Start of Supplied records

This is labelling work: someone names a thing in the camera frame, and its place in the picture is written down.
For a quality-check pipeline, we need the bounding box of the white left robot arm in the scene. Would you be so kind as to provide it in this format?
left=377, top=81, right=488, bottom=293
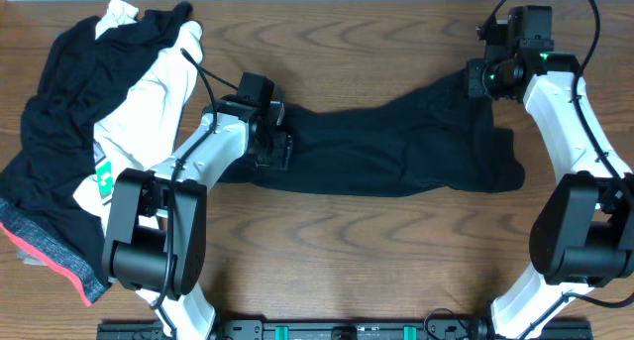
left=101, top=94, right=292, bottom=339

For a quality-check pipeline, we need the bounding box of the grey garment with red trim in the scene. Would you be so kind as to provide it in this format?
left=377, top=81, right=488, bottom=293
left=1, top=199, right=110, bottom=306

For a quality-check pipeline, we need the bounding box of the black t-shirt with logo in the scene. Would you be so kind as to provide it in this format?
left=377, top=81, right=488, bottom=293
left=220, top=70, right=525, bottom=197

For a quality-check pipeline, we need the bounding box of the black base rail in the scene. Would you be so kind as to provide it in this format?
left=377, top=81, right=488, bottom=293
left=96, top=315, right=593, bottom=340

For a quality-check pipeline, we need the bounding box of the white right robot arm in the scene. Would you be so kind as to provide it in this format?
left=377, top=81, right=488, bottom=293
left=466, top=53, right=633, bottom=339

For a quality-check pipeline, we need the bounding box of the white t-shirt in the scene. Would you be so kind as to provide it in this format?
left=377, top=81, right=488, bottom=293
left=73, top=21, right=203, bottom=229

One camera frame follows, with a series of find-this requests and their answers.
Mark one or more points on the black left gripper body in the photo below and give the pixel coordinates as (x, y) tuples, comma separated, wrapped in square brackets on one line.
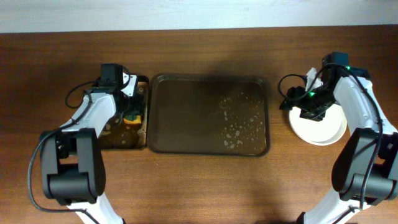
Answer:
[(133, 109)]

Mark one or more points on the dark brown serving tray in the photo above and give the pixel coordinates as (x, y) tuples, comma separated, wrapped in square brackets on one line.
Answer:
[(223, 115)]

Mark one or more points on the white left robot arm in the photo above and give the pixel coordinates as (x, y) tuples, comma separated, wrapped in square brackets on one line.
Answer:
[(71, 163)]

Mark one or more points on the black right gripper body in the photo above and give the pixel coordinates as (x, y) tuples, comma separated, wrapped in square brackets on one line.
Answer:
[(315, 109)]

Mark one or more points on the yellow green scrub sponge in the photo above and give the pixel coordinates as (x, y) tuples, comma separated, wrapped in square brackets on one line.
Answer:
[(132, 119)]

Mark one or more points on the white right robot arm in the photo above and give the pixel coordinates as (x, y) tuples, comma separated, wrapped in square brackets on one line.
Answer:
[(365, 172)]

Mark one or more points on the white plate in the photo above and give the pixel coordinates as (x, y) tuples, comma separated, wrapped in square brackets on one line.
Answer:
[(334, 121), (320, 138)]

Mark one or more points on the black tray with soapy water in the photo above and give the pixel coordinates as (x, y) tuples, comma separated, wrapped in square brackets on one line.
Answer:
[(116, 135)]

End of Supplied records
Start of Supplied records

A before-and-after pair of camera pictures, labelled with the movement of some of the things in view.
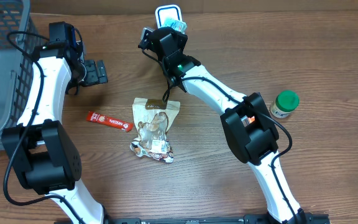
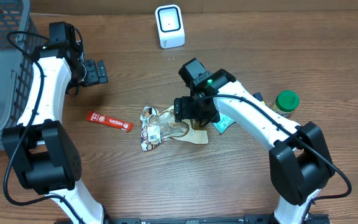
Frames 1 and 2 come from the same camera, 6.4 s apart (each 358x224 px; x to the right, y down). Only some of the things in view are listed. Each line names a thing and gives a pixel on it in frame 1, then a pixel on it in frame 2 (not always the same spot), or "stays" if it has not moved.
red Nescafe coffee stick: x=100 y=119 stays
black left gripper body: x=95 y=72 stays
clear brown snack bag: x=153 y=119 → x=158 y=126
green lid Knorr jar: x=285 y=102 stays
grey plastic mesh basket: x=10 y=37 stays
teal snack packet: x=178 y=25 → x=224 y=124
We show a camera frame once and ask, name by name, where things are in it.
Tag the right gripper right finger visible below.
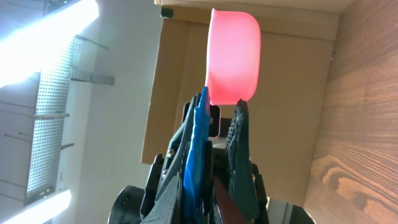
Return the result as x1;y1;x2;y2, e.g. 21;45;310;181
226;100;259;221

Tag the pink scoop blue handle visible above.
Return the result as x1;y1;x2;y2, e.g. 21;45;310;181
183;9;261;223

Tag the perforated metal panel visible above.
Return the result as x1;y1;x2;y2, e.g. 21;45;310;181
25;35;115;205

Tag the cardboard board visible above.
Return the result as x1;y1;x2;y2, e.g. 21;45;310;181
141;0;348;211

End of Supplied records
Start of Supplied records

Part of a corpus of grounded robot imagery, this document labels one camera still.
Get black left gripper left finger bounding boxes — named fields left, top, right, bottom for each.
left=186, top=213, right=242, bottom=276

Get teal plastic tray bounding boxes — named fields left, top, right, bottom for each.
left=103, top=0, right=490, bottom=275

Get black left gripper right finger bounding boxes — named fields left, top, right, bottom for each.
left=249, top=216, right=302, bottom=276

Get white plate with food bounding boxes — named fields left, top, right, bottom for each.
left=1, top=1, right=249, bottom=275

End of Supplied records

• Exercise: Your answer should be each line of the data that contains the word "down", copied as it stands.

• Output of the exercise:
This is labelling work: someone names a thing in the camera frame, and its place in the picture is written down.
Frames 1 and 2 come from the same camera, 6.4 s apart (each 358x224 px; x to the right, y down). Only some of the things in view are listed. Each line names a thing and gives a pixel on it in frame 1, then a pixel on it in frame 2 (not always the same spot), or "stays" if it has not moved.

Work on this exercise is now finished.